Ночь глядела на Лилиану и ребенка во все глаза. Всеми глазами.
Лилиана задрала голову.
Она все поняла.
Это на нее смотрели глаза детей.
Ну да, глаза детей.
Всех убитых детей.
Всех детей живых.
Всех немецких детей. Всех польских детей. Всех еврейских детей. Всех австрийских детей. Всех украинских детей. Всех белорусских детей. Всех русских детей. Всех... итальянских!..
Метель взвыла и ударила ее в лицо холодной пятерней. Она закричала и согнулась над ребенком, от ударов его защищая. Метель, не выхватывай у меня мальчика моего. Не вешай на березе. Я все равно тебе его не дам. Не расстреливай его белыми ледяными пулями. Он жив. Он будет жить. А я буду жить для него. Я столько людей убила, что мне не стыдно прожить остаток жизни лишь для одного человека на земле. Я буду ухаживать за тобой, мой мальчик, мой Лео, лучше, чем... чем...
Обруч метели сдавил ей голову. Она громко застонала и спрятала голову, как зверь, в которого целятся из ружья, под плечи Лео, под животик ему. Ребенок положил ручки на голову Лилианы и тускло, почти беззвучно кричал. Кричит, а крика не слыхать. У него на руках не было никаких варежек. Лилиана обмотала ему руки, чтобы он не отморозил пальчики, двумя своими шарфами: белым и красным.
И это гляделось издали как польский флаг.
"Поляки раскусят, что мы иностранцы, и куска хлеба нам не дадут. А я нарочно буду говорить только по-итальянски".
Тряско, медленно, вязко, нудно грузовик вывез себя, телегу, трупы и Лилиану с ребенком за ворота лагеря.
Машина еще долго ехала по дороге.
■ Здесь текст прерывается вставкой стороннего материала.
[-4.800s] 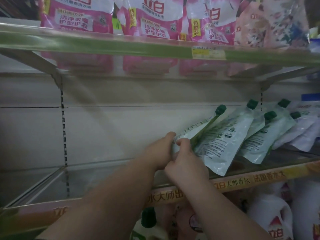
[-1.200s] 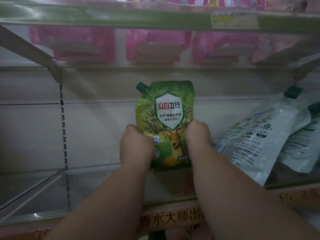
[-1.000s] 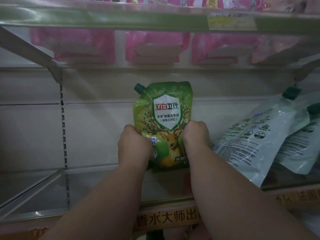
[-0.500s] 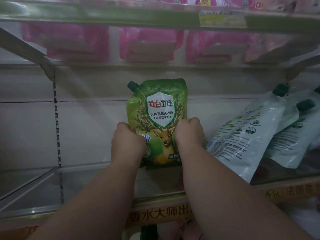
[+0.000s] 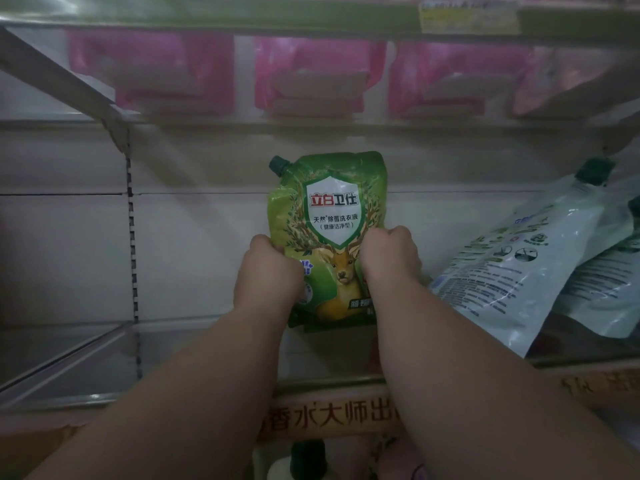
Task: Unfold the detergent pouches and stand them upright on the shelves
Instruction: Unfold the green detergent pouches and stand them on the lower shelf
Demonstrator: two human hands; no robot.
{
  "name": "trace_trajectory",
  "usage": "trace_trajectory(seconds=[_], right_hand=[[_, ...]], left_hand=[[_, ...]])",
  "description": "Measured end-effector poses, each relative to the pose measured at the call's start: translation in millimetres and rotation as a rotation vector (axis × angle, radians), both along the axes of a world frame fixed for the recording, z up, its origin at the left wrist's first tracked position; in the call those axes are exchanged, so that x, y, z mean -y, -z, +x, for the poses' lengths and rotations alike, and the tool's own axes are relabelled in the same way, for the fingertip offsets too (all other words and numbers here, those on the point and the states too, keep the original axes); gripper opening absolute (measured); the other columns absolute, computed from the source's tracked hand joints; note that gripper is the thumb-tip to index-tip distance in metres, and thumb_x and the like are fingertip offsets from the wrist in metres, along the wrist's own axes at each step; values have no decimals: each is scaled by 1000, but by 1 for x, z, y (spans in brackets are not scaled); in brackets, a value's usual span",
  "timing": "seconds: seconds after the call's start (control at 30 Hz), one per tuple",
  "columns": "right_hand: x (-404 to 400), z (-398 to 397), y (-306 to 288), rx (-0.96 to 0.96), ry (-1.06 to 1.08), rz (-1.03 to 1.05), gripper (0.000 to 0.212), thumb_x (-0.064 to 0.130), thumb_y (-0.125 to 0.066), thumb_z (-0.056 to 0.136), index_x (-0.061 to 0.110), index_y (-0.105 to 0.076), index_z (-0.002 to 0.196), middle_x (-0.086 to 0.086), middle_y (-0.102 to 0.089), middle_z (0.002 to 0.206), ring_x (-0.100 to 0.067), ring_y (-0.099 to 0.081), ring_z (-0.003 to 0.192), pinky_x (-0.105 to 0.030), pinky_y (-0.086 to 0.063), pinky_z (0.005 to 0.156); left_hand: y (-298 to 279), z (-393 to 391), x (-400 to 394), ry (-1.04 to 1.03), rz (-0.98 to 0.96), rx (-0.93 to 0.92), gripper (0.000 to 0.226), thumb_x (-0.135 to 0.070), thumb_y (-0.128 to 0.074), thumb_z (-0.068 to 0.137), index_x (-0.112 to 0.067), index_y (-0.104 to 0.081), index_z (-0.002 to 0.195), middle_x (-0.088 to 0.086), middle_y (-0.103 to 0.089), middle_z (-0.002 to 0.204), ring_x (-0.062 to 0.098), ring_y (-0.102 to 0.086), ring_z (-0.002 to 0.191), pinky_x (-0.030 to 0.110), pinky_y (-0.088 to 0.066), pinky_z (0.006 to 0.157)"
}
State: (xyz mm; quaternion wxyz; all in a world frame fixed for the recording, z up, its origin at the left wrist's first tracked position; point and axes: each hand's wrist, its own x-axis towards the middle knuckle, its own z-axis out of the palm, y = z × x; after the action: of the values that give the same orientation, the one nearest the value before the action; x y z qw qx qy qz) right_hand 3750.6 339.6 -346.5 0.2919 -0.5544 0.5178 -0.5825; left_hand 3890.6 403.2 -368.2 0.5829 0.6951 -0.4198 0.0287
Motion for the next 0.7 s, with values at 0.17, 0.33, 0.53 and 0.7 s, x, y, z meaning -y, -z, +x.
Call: trace_trajectory(seconds=[0.17,0.33,0.53,0.7], right_hand=[[-6,2,-4,8,-30,7,46,32,-43,95,10,-53,134,-14,-61,130,-39,-56,117,-49,-49,100],[1,4,-10,0,-46,5,44,33,-45,93,11,-54,130,-13,-61,127,-37,-56,115,-49,-49,100],[8,6,-8,41,-54,15,40,33,-46,95,10,-55,126,-14,-62,124,-37,-56,112,-47,-50,96],[3,0,-10,173,-77,17,40,30,-49,93,10,-55,128,-14,-60,128,-36,-54,115,-47,-49,94]], left_hand=[[-4,0,2,4,13,-19,23,-4,-52,86,-11,-51,107,5,-53,90,26,-54,80,34,-40,63],[-13,2,6,25,-7,-54,17,-4,-47,90,-9,-52,106,8,-54,91,26,-54,80,33,-43,63],[-25,14,4,19,209,16,18,-7,-43,101,-13,-52,114,14,-60,105,28,-61,86,38,-57,69],[-35,19,1,65,256,54,21,-14,-41,104,-13,-61,109,12,-69,102,25,-68,90,36,-56,72]])
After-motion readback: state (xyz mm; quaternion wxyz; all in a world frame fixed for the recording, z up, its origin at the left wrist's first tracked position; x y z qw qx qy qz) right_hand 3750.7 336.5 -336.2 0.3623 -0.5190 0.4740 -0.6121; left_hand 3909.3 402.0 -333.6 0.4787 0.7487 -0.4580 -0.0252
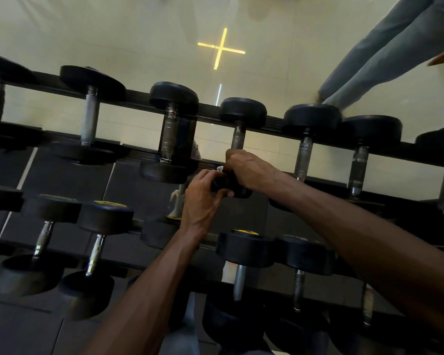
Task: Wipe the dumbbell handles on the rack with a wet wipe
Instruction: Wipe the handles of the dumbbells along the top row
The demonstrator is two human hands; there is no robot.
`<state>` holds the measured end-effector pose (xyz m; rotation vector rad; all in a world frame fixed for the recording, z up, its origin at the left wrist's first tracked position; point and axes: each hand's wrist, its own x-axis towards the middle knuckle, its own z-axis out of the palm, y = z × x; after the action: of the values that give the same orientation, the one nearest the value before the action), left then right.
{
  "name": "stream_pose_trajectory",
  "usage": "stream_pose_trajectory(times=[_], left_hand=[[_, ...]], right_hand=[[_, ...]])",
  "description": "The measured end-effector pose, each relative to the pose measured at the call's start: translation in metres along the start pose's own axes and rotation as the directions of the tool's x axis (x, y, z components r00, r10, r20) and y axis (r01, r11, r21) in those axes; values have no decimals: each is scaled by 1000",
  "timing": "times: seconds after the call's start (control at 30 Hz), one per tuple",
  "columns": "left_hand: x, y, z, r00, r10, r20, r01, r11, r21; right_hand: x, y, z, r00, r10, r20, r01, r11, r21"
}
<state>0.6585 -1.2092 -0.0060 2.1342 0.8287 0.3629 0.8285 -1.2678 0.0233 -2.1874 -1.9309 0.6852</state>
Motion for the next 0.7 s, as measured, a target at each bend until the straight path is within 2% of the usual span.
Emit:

В ночи, под светом равнодушных звезд, солдаты, что ехали в другом грузовике, следом, соскочили наземь и стали сбрасывать трупы в заснеженную лощину. Люди, голые и одетые, превращенные морозом в железные кости, в бревна с рваной берестой, возвышались горой за чахлым подлеском. В телеге осталась одна Лилиана. Она уже дрожала крупно, дико, стучала зубами. Солдат подошел, воззрился на нее.
- А красотка когда-то была! - Подозрительно глядел на ее обритую голову. - И не слишком отощала. Полька? Чешка? Или кто?
- Io sono italiana.
Губы Лилианы на морозе скреблись друг об дружку.
- Чего-чего?! Тальяна? Че за такая тальяна? Тальянка? А, итальянка?! Значит, по-нашему не балакаешь. Ясно. Кто тебя сюда посадил? Мы думали, здесь одни мертвецы. А ты живая.
Лилиана кивала головой.
Солдат сдернул с плеч шинель и бережно укрыл Лилиану и мальчика. Шинель пахла козьим навозом, потом и перцем. Шинель пахла жизнью.
Снег тихо летел с серых небес.
Пустые бараки раскрыты настежь. Двери мотаются на ветру -- деревянные флаги.
Флаги всех стран. С них дожди и снега смыли краску, и они стали деревянными.
А может, они в небе летят, и серыми тучами стали?
Снег слетал с небес, толстые белые одеяла укрывали крыши крематориев, белые пуховые перины росли, поднимались на земле белым тестом. Приземистые бараки тонули в царской белизне. Какая чистота. Чистота и белизна. Святая белизна. Здесь, на этом клочке земли, люди больше не убивают людей.
Здесь больше никто никого не убивает. Святая тишина.
Издали, на чистом снегу, было видно, как медленно по наметенным сугробам бредет большая черная птица.
Ее худые ноги медленно поднимались, она выпрастывала их из снежного слоя, потом опять опускала в пушистое, мягкое, холодное, мятное.
Поднимала -- опускала. Поднимала -- опускала.
Шагала; шагала; шагала.
Это не птица. Это человек.
Это не человек. Это женщина.
Это не женщина. Это девочка.
На ней черный халат. У нее на руке черный номер. У нее длинные черные волосы и огромные, как черные блюдца, бедные, слезные глаза.
У нее глаза величиной с черные озера, и по черной воде плывут черные лебеди, а по берегам растет черная осока и черные камыши.
Это не девочка. Это еврейка.
А евреи же не люди, вы же знаете.
Это существа, которых фюрер Гитлер велел истребить. Всех до одного. Сжечь. Спалить. Расстрелять. Смахнуть с лица земли. Так хозяйка смахивает ржаные крошки с белой, чисто-белой скатерти.